The platform reports that 40% of new members in 2024 were experiencing therapy for the first time in their lives. This statistic suggests that online platforms are successfully reaching individuals who might never have accessed traditional mental health services due to geographical, financial, or social barriers.
BetterHelp continues expanding insurance coverage, now accepting plans in Texas, Virginia, and Florida, with expectations of becoming largely national by the end of 2026. This expansion addresses cost barriers that prevent many from seeking care, even when they recognize the need for support.
The Message Beyond Marketing
At its core, the “Feel Lighter” campaign represents more than an advertising strategy. It reflects a genuine understanding that millions of people are struggling with emotional burdens they may not know how to address. By normalizing therapy through emotionally resonant storytelling rather than clinical messaging, the campaign meets potential users with empathy rather than prescription.

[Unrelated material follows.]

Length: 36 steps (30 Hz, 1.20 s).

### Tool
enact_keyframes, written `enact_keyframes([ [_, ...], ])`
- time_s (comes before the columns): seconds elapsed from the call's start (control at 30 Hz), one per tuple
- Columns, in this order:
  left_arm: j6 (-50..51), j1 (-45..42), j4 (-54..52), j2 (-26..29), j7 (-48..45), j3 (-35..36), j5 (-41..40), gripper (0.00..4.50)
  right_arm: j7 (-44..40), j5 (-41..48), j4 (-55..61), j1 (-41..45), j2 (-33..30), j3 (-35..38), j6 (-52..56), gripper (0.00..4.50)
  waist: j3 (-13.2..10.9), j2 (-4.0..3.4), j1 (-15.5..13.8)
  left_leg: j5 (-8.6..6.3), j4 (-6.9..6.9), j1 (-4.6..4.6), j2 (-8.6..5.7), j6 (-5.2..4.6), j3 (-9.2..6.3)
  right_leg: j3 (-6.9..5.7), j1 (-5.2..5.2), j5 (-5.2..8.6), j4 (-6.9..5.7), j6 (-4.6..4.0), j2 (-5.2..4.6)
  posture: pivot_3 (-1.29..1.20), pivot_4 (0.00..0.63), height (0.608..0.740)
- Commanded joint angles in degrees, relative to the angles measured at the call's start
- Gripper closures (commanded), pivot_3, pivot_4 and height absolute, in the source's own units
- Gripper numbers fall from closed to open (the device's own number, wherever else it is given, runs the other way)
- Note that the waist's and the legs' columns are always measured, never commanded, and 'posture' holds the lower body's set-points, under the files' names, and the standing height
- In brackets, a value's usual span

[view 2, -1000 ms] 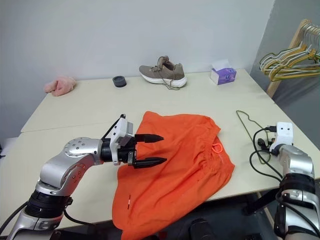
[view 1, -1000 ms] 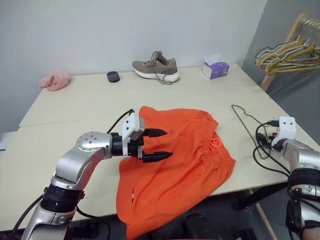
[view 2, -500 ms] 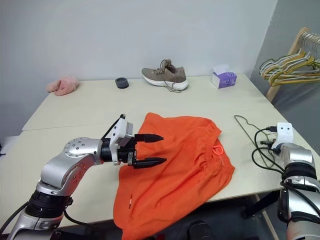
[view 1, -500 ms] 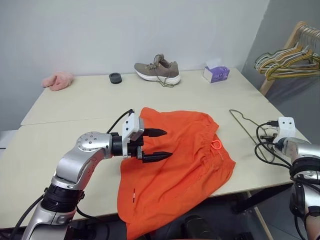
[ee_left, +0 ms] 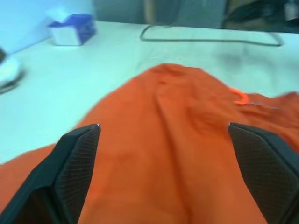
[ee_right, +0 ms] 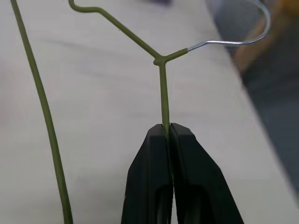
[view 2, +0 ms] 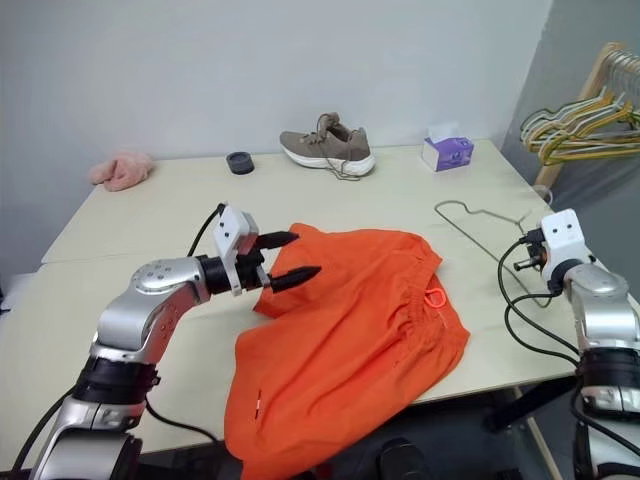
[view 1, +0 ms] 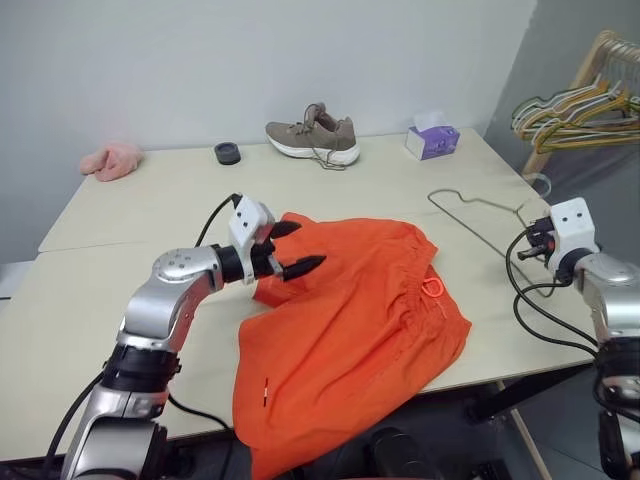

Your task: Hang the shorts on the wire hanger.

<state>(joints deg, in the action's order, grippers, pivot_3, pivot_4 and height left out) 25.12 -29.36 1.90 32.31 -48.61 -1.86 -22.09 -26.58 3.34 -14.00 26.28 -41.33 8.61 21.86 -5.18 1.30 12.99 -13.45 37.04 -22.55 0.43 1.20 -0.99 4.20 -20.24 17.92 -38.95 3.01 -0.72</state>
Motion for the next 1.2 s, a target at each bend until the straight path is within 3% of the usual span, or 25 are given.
enact_keyframes([
  [0.03, -1.5, -4.0, 3.7, -0.1, 2.2, 2.9, 1.1, 0.01, -1.7, -2.2, 8.9, -1.1, -1.6, -2.1, -5.5, 4.50, 0.0, 0.00, -0.1, 0.00, 0.00, -0.02, 0.00, 0.00, -0.01, 0.00, 0.00, 0.00, 0.00, 0.00, 0.00, -0.25, 0.054, 0.740],
  [0.27, 8.8, -7.3, 3.8, 3.7, -9.7, 2.2, -6.2, 0.01, -7.4, -9.7, 17.1, -0.1, -4.9, -11.0, -21.9, 4.50, 0.0, -0.02, 0.4, 0.00, -0.01, -0.17, -0.03, 0.00, 0.03, -0.07, -0.17, -0.01, 0.01, -0.01, -0.02, -0.26, 0.055, 0.740],
  [0.5, 9.0, -8.6, 6.4, 6.2, -14.4, -1.5, -2.6, 0.01, -12.0, -11.5, 18.1, 4.0, -3.6, -15.8, -32.9, 4.50, 0.0, -0.03, 1.3, 0.00, 0.01, -0.20, -0.03, 0.00, -0.07, -0.09, -0.19, -0.04, -0.02, -0.07, -0.04, -0.26, 0.053, 0.740],
  [1.0, 10.9, -4.5, 2.6, 8.0, -22.0, -5.6, -2.4, 0.01, -16.6, -10.2, 18.9, 8.8, 0.4, -18.2, -39.2, 4.50, 0.0, -0.04, 1.4, 0.00, 0.02, -0.23, -0.02, 0.01, -0.26, -0.13, -0.17, -0.14, -0.05, -0.26, -0.22, -0.26, 0.054, 0.740],
  [1.1, 11.0, -4.3, 2.4, 7.8, -21.6, -5.3, -2.0, 0.61, -17.0, -10.2, 19.1, 8.8, 0.9, -18.0, -39.3, 4.50, 0.0, -0.04, 1.4, 0.00, 0.02, -0.22, -0.02, 0.01, -0.26, -0.13, -0.17, -0.14, -0.05, -0.26, -0.22, -0.26, 0.055, 0.740],
  [1.2, 11.9, -4.0, 1.8, 7.8, -21.7, -5.0, -2.5, 1.51, -17.1, -10.2, 19.5, 8.6, 1.7, -17.9, -39.1, 4.50, 0.0, -0.04, 1.4, 0.00, 0.02, -0.22, -0.02, 0.01, -0.27, -0.14, -0.17, -0.15, -0.06, -0.26, -0.24, -0.25, 0.056, 0.740],
])
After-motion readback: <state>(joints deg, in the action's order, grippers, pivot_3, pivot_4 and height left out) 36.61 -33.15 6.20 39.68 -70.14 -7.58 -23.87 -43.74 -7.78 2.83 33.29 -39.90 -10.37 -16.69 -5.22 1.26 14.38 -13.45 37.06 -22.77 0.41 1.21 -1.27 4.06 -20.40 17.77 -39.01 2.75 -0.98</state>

Fernando Madeira, president of BetterHelp, has consistently articulated the platform’s broader vision: “BetterHelp exists to champion the well-being in all of us, and we envision a world where nothing stands between people and the support they need.” The “Feel Lighter” campaign translates this vision into accessible, emotionally intelligent messaging that invites rather than lectures.
As the campaign continues through the first quarter of 2026, its impact will be measured not just in subscriber growth but in whether it succeeds at its stated goal: helping people take that first step toward professional support. For the millions carrying emotional weight they don’t know how to put down, the promise of feeling lighter may be exactly the invitation they need.